Work item:
Everything from the line containing "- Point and" to the last line of the data below should be copied word for word, and nothing else.

-- Given material follows --

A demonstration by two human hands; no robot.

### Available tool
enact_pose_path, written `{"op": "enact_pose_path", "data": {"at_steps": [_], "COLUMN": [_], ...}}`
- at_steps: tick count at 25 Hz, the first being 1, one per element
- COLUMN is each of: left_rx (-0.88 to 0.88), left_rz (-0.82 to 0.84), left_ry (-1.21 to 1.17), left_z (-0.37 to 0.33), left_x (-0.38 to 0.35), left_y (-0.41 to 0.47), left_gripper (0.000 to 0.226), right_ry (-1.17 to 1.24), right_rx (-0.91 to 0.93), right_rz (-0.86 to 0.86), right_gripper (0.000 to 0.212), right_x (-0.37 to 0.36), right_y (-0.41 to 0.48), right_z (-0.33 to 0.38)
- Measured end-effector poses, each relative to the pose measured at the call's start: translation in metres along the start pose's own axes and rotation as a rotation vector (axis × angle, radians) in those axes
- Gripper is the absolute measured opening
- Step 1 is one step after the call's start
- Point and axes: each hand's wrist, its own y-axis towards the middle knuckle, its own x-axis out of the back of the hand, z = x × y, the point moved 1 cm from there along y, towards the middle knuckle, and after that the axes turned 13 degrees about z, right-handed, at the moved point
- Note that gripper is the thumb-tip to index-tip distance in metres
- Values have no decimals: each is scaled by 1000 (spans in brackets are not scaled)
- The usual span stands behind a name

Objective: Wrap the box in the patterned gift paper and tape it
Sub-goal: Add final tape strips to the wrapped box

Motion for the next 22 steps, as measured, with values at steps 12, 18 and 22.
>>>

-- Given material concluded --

Solution:
- Point and axes: each hand's wrist, its own y-axis towards the middle knuckle, its own x-axis out of the back of the hand, z = x × y, the point moved 1 cm from there along y, towards the middle knuckle, and after that the axes turned 13 degrees about z, right-handed, at the moved point
- Note that gripper is the thumb-tip to index-tip distance in metres
- Values have no decimals: each is scaled by 1000 (spans in brackets are not scaled)
- The usual span stands behind a name

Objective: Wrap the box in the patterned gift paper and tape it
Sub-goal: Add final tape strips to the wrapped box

Motion for the next 22 steps, as measured, with values at steps 12, 18 and 22.
>>>

Nothing else belongs to this answer.